Do outro lado da praça, o Índio Pescador, estátua de Francisco Leopoldo Silva, olha para o lago seco congelado no tempo. Os peixes há muito se foram, bem como sua lança, e mesmo assim ele espera. E se ele um dia saísse pela avenida descontando os anos de maus tratos e indiferença? Não, nem em sonho. O bom selvagem de cobre continuará por ali esperando qualquer coisa. Hipnotizado pelo vazio.


A ida é pelo lado par, a volta pelo ímpar, e nas duas calçadas da avenida passam pessoas com malas, chegando ou partindo da cidade, e muitas outras saindo das inúmeras faculdades da região. A fauna noturna também é composta por sem tetos que se abrigam do jeito que conseguem e o primeiro a ser encontrado aparece logo após a entrada do Hospital Santa Catarina: rosto coberto e corpo em posição fetal para não sentir o vento frio da noite fresca. Logo acima de sua cabeça uma série de esculturas em baixo relevo com corações, pulmões, células, ossos e outros pedaços humanos. E ele ali, inteiro.

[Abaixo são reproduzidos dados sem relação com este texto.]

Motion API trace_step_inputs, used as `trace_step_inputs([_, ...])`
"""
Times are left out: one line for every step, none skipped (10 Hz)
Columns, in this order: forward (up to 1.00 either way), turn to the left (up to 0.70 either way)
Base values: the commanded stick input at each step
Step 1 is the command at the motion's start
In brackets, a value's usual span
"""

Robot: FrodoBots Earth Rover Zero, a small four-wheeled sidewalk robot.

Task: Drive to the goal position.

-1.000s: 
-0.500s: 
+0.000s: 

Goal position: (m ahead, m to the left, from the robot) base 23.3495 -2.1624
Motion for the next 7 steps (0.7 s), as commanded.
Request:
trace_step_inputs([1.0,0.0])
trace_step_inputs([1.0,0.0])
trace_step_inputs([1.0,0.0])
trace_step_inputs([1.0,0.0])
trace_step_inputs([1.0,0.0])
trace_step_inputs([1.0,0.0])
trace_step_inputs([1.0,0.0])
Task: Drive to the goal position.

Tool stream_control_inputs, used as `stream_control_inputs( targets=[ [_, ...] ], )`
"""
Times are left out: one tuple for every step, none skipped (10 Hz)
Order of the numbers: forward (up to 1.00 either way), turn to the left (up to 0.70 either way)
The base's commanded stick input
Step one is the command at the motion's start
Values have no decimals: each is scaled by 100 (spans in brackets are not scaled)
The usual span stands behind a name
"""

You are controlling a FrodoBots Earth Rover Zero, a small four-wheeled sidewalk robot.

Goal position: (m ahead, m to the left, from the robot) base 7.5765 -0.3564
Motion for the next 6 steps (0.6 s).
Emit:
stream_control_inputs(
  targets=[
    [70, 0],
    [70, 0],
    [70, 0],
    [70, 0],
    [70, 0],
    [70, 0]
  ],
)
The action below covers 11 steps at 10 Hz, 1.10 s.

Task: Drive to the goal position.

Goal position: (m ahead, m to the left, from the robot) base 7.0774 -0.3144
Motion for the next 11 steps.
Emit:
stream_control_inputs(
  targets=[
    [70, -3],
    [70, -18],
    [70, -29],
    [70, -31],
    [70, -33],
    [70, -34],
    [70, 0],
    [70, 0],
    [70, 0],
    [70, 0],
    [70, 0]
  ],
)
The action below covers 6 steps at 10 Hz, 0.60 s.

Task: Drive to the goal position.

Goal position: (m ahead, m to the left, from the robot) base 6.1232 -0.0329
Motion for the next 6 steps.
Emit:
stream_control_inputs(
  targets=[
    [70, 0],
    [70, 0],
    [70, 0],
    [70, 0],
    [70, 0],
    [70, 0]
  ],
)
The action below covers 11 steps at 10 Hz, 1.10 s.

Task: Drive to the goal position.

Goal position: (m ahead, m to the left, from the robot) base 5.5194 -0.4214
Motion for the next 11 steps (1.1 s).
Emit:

No decorrer da caminhada aparecerão outros 17, todos homens, e a maioria optando pela segurança dos caixas eletrônicos. Ah, e não possuem preconceito contra nenhum banco. Estão no Safra e na Caixa, no Santander e no Itaú, no Bradesco e no Banco do Brasil. E invisíveis em todos os lugares pelas ondas humanas que os cercam.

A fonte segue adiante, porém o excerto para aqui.